Correlation Heatmap#
Run DataSet.eda_correlation to generate a correlation heatmap for numerical features. The correlation heatmap shows the pairwise correlation between features in the dataset. It supports four correlation methods:
pearson: Pearson correlation measures the linear relationship between two continuous variables. Its value ranges from −1 (perfect negative linear relationship) to 1 (perfect positive linear relationship), with 0 indicating no linear correlation. It is sensitive to linear relationships but not to nonlinear patterns.
spearman: Spearman correlation assesses the strength and direction of a monotonic relationship between two variables, based on their ranks. It ranges from −1 to 1, where 1 indicates a perfect increasing monotonic relationship and −1 a perfect decreasing one. It is robust to outliers and can capture non-linear relationships.
kendall: Kendall Tau measures the association between two ranked variables, focusing on the consistency of the order between them. Its value ranges from −1 (perfect discordance) to 1 (perfect concordance). It is particularly useful for ordinal data and is robust to outliers.

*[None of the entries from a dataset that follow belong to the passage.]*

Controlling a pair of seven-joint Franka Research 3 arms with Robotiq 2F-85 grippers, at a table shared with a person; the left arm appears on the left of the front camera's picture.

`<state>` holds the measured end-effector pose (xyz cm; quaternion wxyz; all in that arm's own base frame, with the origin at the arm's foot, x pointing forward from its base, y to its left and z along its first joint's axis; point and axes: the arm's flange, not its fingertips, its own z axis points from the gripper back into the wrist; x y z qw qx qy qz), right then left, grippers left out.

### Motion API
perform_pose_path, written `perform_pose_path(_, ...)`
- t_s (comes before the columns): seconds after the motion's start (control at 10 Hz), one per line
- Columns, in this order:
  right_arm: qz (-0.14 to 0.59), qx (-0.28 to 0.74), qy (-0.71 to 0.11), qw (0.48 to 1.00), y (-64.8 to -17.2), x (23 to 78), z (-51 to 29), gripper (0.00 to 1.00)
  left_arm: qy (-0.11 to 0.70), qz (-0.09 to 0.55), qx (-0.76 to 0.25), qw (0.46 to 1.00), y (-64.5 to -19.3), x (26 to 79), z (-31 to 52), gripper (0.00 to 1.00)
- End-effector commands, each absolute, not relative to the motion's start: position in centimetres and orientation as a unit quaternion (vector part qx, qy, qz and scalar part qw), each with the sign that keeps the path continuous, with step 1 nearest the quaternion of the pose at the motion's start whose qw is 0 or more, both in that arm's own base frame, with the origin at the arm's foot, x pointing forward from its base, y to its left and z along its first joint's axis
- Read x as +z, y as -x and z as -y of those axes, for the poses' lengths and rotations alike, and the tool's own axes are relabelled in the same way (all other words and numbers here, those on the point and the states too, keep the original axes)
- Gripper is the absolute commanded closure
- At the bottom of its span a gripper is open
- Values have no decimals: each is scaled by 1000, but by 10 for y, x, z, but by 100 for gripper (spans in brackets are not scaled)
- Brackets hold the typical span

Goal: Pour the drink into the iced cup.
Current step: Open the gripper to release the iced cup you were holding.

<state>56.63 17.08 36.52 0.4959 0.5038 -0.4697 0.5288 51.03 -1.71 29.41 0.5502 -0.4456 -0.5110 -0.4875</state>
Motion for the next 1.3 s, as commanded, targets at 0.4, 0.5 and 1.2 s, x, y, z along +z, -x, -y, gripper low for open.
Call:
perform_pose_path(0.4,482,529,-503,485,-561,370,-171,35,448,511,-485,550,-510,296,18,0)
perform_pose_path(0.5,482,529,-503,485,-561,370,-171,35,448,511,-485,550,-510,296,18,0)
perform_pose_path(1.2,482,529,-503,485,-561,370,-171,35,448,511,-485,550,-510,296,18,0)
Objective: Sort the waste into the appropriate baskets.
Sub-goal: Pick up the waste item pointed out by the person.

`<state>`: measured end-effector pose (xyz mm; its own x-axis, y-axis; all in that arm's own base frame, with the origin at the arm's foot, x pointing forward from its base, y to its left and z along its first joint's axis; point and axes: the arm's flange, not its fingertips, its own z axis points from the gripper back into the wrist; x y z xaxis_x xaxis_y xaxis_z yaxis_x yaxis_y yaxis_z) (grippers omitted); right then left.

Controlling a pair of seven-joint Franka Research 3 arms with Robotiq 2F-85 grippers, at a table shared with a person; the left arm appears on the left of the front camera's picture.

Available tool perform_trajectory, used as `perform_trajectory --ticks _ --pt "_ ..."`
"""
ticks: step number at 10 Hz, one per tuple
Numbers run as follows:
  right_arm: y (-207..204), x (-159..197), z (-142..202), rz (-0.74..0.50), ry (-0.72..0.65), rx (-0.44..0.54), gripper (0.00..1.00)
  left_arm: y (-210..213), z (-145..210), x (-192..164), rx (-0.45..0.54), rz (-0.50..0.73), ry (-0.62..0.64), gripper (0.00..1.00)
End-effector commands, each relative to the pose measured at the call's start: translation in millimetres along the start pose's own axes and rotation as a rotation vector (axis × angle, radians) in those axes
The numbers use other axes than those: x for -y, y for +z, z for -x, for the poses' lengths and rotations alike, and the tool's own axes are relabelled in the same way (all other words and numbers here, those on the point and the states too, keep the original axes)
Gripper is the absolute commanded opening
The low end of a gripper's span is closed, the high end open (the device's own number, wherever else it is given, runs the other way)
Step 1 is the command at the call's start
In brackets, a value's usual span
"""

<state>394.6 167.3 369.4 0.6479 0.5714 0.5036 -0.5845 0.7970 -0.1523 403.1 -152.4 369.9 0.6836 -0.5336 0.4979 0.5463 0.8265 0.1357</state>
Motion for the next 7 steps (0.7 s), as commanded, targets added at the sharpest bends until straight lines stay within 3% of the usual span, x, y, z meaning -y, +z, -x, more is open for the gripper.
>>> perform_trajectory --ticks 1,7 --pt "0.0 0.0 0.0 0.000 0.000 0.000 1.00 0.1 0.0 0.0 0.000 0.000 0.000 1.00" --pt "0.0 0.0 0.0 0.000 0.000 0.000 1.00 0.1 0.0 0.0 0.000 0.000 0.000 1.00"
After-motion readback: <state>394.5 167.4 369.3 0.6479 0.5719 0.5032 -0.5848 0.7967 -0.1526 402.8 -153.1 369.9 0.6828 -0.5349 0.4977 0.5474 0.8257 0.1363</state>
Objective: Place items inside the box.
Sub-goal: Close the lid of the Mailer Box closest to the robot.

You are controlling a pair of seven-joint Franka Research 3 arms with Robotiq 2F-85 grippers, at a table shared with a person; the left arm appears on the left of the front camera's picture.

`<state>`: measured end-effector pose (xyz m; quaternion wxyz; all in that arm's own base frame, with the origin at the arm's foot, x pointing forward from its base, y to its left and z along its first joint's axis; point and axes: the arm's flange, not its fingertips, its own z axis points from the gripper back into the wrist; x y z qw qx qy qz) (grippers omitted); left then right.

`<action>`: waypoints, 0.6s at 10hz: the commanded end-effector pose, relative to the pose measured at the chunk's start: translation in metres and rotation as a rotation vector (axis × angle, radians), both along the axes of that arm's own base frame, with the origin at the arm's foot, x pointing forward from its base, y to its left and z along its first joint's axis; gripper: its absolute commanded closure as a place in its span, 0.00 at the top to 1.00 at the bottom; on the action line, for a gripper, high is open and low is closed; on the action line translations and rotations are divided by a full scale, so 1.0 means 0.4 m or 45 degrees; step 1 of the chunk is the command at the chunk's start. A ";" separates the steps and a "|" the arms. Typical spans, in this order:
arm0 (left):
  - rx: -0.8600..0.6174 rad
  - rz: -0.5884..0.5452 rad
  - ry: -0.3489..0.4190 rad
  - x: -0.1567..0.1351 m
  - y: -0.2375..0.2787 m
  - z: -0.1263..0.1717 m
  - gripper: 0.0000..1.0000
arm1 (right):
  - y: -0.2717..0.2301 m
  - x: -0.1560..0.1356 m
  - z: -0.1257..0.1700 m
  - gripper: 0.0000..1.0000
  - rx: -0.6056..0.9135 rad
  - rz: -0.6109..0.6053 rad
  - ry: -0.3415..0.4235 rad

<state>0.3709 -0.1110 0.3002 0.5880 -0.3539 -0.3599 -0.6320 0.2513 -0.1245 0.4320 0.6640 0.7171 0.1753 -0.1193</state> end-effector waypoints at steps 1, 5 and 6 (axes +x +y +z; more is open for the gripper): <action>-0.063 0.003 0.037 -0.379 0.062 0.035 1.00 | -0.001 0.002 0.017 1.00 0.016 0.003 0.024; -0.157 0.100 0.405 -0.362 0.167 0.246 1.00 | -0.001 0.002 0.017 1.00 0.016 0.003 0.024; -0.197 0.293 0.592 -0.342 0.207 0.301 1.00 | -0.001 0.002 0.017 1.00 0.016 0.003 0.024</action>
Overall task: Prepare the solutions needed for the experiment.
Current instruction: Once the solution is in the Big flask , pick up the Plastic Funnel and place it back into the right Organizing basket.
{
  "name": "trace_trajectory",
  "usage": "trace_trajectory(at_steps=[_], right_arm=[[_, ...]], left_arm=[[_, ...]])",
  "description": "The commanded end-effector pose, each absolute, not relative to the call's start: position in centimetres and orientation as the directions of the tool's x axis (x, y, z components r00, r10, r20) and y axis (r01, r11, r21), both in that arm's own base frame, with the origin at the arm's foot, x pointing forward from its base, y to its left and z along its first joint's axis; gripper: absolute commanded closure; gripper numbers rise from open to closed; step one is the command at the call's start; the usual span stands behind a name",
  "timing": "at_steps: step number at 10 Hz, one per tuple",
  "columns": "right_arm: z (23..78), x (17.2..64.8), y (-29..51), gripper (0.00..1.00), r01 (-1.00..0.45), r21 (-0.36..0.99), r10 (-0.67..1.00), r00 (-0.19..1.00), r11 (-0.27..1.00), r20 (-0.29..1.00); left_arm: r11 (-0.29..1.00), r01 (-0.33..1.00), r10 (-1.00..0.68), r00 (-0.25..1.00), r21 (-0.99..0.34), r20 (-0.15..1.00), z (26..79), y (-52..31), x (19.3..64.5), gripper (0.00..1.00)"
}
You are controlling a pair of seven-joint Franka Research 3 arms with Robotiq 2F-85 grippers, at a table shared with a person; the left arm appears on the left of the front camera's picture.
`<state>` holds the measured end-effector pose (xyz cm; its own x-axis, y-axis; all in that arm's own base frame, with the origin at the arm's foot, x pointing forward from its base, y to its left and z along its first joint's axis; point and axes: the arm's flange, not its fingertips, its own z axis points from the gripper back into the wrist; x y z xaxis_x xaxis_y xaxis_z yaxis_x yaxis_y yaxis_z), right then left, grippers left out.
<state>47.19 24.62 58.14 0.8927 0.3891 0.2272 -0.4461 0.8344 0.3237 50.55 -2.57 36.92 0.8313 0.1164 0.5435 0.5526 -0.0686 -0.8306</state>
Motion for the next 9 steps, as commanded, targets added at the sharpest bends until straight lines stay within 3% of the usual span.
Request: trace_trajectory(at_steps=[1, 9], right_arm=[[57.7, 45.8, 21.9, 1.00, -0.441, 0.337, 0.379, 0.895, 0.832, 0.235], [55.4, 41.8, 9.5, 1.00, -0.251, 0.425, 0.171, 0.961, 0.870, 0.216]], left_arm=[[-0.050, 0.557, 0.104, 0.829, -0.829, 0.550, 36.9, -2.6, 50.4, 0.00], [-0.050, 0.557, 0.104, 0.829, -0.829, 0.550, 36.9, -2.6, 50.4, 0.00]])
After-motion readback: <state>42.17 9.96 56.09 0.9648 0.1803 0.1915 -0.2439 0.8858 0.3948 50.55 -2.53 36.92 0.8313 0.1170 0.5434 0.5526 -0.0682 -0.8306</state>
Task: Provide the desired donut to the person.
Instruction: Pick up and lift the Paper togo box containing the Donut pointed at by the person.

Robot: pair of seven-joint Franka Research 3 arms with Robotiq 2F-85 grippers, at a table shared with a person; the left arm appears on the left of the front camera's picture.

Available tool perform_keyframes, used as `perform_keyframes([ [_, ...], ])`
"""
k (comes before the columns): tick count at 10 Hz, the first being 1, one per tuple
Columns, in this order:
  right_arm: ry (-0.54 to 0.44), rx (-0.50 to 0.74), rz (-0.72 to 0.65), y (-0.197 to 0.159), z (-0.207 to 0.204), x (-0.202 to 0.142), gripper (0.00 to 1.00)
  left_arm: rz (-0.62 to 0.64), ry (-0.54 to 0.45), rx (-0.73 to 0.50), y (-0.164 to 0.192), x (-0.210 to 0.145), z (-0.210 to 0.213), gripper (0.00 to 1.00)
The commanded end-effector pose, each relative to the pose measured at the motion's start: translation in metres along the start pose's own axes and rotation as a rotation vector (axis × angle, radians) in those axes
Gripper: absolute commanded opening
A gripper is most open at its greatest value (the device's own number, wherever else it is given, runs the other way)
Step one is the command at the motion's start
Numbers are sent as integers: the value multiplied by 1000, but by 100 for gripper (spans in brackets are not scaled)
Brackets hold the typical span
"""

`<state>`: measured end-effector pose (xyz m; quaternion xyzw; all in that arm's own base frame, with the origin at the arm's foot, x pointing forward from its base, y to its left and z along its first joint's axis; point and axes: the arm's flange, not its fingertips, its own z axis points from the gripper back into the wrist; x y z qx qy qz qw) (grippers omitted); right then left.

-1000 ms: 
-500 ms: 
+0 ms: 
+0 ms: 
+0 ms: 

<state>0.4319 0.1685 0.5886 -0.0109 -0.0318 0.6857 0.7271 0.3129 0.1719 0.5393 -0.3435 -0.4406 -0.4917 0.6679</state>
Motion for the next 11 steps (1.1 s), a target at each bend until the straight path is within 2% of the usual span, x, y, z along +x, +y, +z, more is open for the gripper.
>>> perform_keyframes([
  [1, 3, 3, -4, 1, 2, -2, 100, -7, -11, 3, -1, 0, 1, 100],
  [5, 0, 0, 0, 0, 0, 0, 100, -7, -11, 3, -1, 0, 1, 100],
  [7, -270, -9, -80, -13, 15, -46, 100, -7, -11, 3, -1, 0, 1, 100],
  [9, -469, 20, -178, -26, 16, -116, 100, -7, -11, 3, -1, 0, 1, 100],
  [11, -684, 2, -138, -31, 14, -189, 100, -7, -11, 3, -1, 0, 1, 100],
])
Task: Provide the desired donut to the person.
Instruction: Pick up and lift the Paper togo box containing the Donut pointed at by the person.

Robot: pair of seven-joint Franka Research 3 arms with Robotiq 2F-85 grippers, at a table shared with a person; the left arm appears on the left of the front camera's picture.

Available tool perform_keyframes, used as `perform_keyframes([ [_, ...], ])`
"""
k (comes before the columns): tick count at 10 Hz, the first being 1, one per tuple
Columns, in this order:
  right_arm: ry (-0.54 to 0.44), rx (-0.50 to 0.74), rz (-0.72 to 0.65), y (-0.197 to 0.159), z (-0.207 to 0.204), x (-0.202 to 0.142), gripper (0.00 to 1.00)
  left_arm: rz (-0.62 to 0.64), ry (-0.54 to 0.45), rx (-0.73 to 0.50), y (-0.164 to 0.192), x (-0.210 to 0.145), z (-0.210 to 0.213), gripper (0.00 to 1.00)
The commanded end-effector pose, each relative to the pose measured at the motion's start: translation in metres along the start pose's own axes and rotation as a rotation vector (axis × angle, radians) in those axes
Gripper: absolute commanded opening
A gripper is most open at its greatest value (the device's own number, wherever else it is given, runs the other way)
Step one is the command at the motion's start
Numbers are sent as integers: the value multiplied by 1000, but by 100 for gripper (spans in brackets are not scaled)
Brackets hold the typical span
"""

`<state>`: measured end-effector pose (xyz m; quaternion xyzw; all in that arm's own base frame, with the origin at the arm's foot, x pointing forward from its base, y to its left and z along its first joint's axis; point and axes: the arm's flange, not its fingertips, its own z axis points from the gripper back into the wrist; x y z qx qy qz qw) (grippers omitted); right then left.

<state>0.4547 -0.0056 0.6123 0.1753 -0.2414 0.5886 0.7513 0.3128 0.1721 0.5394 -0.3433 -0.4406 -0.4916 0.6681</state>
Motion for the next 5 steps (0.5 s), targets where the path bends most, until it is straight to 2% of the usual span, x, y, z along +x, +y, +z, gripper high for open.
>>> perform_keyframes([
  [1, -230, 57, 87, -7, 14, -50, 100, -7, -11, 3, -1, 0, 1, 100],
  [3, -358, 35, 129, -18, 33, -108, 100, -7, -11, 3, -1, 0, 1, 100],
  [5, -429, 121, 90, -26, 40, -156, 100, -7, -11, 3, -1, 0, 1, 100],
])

xicor: XiCor detects both linear and nonlinear dependencies between continuous variables. It typically ranges from 0 (no dependence) to 1 (strong dependence), providing a more comprehensive view of relationships. Negative XI correlation does not have any innate significance, other than close to zero. See details in the paper [Chatterjee2021].

PCA Plot#
Run DataSet.eda_pca to generate a PCA plot for multiple features in the dataset. It shows the dimensionality reduction to principal components, visualized through loadings and explained variance.